◆ **WHAT YOU ARE ASKED TO DO**: Below is a listing from which only part is wanted; return exactly the lines from the one with "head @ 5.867" up to and including the one with "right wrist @".
[SUPPLIED DATA]
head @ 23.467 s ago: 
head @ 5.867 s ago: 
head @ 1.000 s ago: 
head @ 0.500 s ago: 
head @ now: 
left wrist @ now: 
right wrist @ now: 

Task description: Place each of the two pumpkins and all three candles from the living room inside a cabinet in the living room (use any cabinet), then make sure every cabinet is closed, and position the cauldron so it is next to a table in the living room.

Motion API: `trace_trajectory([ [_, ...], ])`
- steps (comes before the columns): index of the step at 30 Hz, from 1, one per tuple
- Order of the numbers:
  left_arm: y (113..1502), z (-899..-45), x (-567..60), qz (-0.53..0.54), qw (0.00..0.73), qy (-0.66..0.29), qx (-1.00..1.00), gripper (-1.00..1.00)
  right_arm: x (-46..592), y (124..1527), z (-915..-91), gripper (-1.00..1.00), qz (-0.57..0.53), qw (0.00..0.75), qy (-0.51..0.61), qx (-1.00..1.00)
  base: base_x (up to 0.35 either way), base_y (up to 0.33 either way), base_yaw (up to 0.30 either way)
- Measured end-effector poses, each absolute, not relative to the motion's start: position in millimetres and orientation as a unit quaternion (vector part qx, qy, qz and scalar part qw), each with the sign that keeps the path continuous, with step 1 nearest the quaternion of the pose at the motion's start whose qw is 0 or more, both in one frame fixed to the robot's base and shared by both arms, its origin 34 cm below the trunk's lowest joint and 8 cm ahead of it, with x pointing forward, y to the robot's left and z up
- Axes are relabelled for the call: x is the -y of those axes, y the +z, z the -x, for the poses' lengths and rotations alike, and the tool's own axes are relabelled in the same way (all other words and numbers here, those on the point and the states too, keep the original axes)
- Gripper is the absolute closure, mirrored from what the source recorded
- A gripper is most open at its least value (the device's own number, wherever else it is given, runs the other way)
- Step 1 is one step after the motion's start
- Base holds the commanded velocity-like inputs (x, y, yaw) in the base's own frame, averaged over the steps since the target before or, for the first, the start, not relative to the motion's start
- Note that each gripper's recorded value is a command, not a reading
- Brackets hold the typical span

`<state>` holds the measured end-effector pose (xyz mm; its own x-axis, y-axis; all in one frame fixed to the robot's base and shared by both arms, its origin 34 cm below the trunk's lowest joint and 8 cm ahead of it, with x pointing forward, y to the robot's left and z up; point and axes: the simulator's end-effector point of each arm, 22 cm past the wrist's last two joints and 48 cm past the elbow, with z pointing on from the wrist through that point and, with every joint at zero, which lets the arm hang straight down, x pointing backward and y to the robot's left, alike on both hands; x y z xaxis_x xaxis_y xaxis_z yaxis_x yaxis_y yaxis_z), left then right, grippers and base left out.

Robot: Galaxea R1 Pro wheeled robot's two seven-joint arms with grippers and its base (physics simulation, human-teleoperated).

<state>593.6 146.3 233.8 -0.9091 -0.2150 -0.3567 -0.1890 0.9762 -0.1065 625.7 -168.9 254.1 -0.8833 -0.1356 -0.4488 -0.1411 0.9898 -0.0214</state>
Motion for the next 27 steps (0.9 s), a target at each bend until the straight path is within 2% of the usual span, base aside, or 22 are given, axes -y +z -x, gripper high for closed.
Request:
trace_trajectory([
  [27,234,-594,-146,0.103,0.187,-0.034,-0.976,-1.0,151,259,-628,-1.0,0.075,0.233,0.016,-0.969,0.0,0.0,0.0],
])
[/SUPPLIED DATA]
◆ **SOLUTION BELOW**:
head @ 5.867 s ago: 
head @ 1.000 s ago: 
head @ 0.500 s ago: 
head @ now: 
left wrist @ now: 
right wrist @ now: 

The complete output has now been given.